おばあちゃん「あら、太ってらっしゃるの?」

と言った。

え?
今なんて?
どうしよう。なんて応えよう。
私の口からとっさに出た言葉は、

私「ええ。太っているんです」

しまった
認めてしまった。

おばあちゃんは少し困惑した顔をしていた。
なぜだ。
私のほうが困惑しているのに。
おばあちゃんは首を傾げながらもう一言添えて

おばあちゃん「赤ちゃんじゃなくて?」

といった。

タクシーが何台か目の前を通り過ぎた。
おばあちゃんはまっすぐ私の目を見ている。

そうかおばあちゃんは私を妊婦さんだと思ったんだけど言いにくかったのか。
最近は昔と違って女性同士でもセンシティブな話題は踏み込みにくい。
あの唐突な切り出しは、おばあちゃんの気遣いだと悟るとおばあちゃんがとても可愛らしく見えた。

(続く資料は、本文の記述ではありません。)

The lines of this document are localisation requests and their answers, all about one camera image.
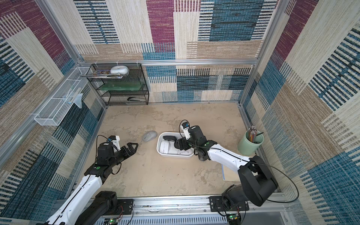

私「はい、この中にはカレーがたんまり入っているんです。」

私の無駄なサービス精神が出た。
気に入るとちょっと笑わせたくなってしまうのだ。

おばあちゃんはニッコリと笑って、
緑の服の上からお自分の腹をさすりながら

おばあちゃん「あら!私もなのよ!」

と答えてくれた。

それから2人で、バスが来る15分をおしゃべりしながら過ごした。

バスに乗る直前、おばあちゃんは私のお気に入りなのよと、バッグにつけたキーホルダーを見せてくれた。

おばあちゃん「私おばあちゃんだからね、ほら金のヤカンつけてるの。」

本皮の可愛いバッグには、金ピカに光った金のヤカンがついている。
お水を溜めるところがまん丸に膨らんでて鈴になっていた。

私「わぁ!可愛いですね!ヤカンだ!!」

おばあちゃん「そうでしょ?あ、バスが来た。」

あっという間の15分。
ヤカンをつけたおばあちゃんは優先席に座り、
隣へおいでと言われたけど、私のお腹は赤ちゃんではなくカレーが入ってるだけなので優先席には座らなかった。

最寄りのバス停についた。

私は先に降りる。
金色のヤカンのおばあちゃんは、運転手さんのハンドルさばきを食い入るように見ていたので、

私「道中お気をつけくださいね、ありがとうございました」

と会釈をした。

おばあちゃんもニッコリと手を振って、
私はバスをおりた。

バス停からは大体10分。

相変わらず荷物は重いが、まぁ良しとしよう。9月の生暖かい夜風に吹かれながら、今日のおばあちゃんとのちょっと不思議でほっこりした時間を、私は今こうして書いている。